What you are asked to do
Please figure out how many lines in the material contain "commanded", and give only that number.

------------------------------------------------------------

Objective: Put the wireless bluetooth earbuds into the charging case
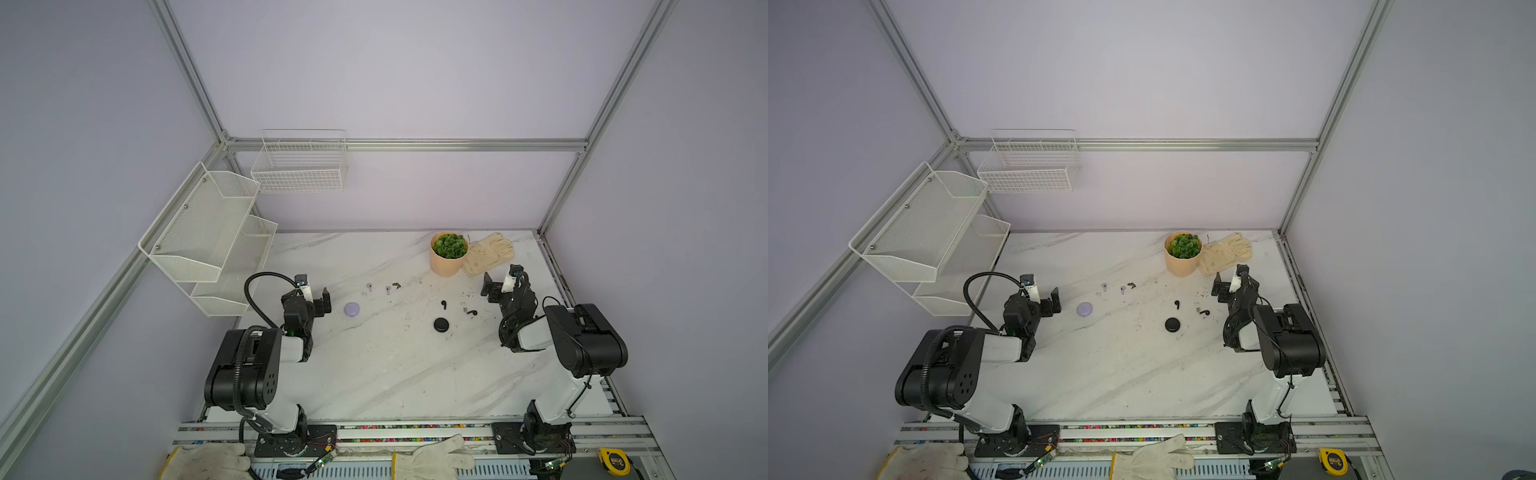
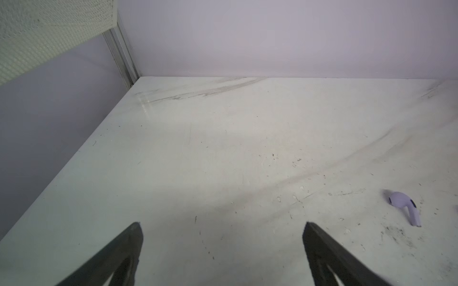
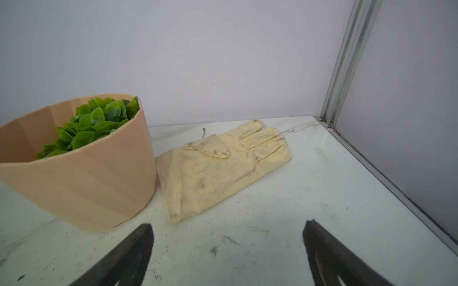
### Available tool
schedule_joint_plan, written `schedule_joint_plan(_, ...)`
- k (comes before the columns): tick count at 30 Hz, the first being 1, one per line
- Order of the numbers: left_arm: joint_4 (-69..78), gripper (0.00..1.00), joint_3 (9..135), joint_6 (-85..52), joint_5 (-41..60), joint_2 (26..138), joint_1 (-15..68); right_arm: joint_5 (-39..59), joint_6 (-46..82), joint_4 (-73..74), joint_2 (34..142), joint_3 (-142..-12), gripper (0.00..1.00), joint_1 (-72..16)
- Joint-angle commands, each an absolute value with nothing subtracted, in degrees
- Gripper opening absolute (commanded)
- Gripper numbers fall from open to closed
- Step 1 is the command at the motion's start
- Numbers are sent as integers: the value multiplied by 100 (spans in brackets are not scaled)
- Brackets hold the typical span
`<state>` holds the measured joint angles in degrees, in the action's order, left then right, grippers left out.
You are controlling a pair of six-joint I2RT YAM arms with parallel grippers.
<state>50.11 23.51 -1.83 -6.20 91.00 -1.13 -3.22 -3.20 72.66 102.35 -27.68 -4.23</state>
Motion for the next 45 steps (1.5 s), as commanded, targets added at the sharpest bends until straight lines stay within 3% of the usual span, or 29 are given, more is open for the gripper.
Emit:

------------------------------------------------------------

Reply
2